Soccer-PSG's Georgian magician Kvaratskhelia ready for another big European night


Soccer Football - Ligue 1 - RC Lens v Paris St Germain - Stade Bollaert-Delelis, Lens, France - May 13, 2026 Paris St Germain's Khvicha Kvaratskhelia celebrates scoring their first goal REUTERS/Benoit Tessier

PARIS, May 28 (Reuters) - Paris St Germain’s ⁠road to the Champions League final has been fuelled by collective brilliance, but few players capture the chaos and ⁠beauty of Luis Enrique’s side better than Khvicha Kvaratskhelia.

As PSG prepare for another showdown, against Arsenal at the ‌Puskas Arena in Budapest, the Georgian has become one of the symbols of Luis Enrique’s exhilarating side, adding improvisation and menace to a team already overflowing with attacking talent.

Long before Paris, however, there was Napoli.

When the Serie A club signed the then little-known Georgian from Dinamo Batumi in 2022 for around 10 million ​euros, supporters barely knew how to pronounce his name. Videos have popped up ⁠on YouTube and TikTok to guide them.

Even before ⁠his first official appearance, expectations had spiralled into mythology.

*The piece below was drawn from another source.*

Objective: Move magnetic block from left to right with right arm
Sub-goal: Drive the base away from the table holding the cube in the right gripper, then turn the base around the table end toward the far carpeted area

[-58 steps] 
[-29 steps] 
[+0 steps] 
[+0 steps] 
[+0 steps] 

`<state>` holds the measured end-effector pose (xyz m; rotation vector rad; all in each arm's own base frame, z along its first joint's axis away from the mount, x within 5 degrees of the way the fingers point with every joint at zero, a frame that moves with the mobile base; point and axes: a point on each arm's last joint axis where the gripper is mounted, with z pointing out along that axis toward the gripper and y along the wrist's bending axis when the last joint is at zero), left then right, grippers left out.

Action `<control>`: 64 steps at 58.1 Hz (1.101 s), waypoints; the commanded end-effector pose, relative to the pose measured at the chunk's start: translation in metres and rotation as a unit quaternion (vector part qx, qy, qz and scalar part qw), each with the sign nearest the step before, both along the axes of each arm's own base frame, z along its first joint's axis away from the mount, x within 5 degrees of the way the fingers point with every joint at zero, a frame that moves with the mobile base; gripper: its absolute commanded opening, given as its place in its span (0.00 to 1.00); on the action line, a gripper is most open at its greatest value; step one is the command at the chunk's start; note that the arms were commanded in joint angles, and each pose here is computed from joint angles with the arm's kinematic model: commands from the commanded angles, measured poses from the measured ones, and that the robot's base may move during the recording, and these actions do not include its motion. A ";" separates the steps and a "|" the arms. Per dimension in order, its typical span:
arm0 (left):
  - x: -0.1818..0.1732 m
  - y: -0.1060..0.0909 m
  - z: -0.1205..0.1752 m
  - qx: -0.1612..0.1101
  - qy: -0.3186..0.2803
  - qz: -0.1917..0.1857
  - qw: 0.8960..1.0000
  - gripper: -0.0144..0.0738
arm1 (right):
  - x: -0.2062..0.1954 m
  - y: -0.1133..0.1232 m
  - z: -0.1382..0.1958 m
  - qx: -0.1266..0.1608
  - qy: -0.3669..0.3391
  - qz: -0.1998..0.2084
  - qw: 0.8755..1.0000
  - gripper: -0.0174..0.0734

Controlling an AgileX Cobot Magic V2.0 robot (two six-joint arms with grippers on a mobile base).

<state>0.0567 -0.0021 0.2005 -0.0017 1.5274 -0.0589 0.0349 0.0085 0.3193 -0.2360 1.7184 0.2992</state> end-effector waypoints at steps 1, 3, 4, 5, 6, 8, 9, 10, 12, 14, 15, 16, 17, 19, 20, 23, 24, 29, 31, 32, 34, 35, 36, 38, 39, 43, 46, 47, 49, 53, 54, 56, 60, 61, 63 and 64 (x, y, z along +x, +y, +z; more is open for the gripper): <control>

During his initiation ceremony, Kvaratskhelia sang Opus’s “Live Is Life”, the song forever associated ⁠in ‌Naples with Diego Maradona’s famous pre-match warm-up against Bayern Munich in 1989.

Supporters immediately christened him “Kvaradona”.

“I know Maradona means everything to Naples,” Kvaratskhelia said at the time. “It’s a huge responsibility to be mentioned in the same sentence.”

What followed was one of ⁠the most explosive breakthroughs in European football.

Operating from the left wing in Luciano ​Spalletti’s thrilling Napoli side, Kvaratskhelia shredded ‌Serie A defences with a dizzying repertoire of feints, body swerves and sudden changes of pace.

By January 2023, he ⁠already had six goals ​and seven assists in 14 league games and was tearing through Champions League opponents with the same carefree brutality.

Spalletti quickly recognised what made him different.

“His unpredictability allows him to transform the ordinary into the extraordinary,” the Italian coach said.

That unpredictability remains central to his game today. Kvaratskhelia is not ⁠merely a dribbler hunting highlights.

Nearly ambidextrous, he can attack outside or drift ​inside onto either foot, combine in tight spaces or accelerate directly at defenders. He stretches defensive lines through positioning and movement, forcing opponents to retreat even before he touches the ball.

Luis Enrique has refined his game further, demanding relentless pressing and defensive commitment to complement the ⁠attacking freedom.

In Paris, Kvaratskhelia has become part of a collective machine rather than its sole inspiration, flourishing alongside Ballon d’Or winner Ousmane Dembele, Vitinha and Joao Neves in a younger, more balanced PSG side.

His path to the elite was hardly conventional.

Born in Tbilisi and coached early on by his father Badri, a former footballer, Kvaratskhelia developed in Georgia before moving to Russia with Rubin Kazan. Following ​Russia’s invasion of Ukraine, FIFA rules allowed foreign players to suspend their contracts, enabling him ⁠to return briefly to Dinamo Batumi before Napoli secured him.

Former Georgia coach Willy Sagnol said he had tried unsuccessfully to convince French ​clubs to sign him. Some executives considered recruiting a Georgian too risky or insufficiently ‌glamorous.

That hesitation now looks extraordinary.

Kvaratskhelia has evolved from an obscure signing ​into one of Europe’s defining attacking players, capable of turning elite matches with one burst of acceleration or one flash of invention that could make him a credible Ballon d’Or contender.